• ACTIVITY: When you reach the line that contains "Annotate the pale", give it back exactly along with each line after it to the end of the entries; skip any pictures.

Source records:
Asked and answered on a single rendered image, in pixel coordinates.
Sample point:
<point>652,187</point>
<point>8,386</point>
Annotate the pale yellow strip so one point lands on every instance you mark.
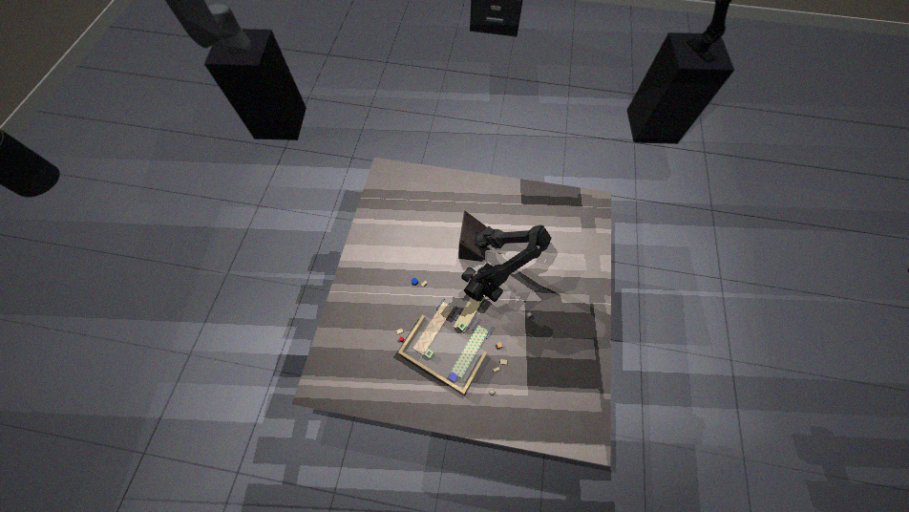
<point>468,313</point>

• RESPONSE AREA:
Annotate the pale yellow strip so one point lands on every instance you mark.
<point>468,313</point>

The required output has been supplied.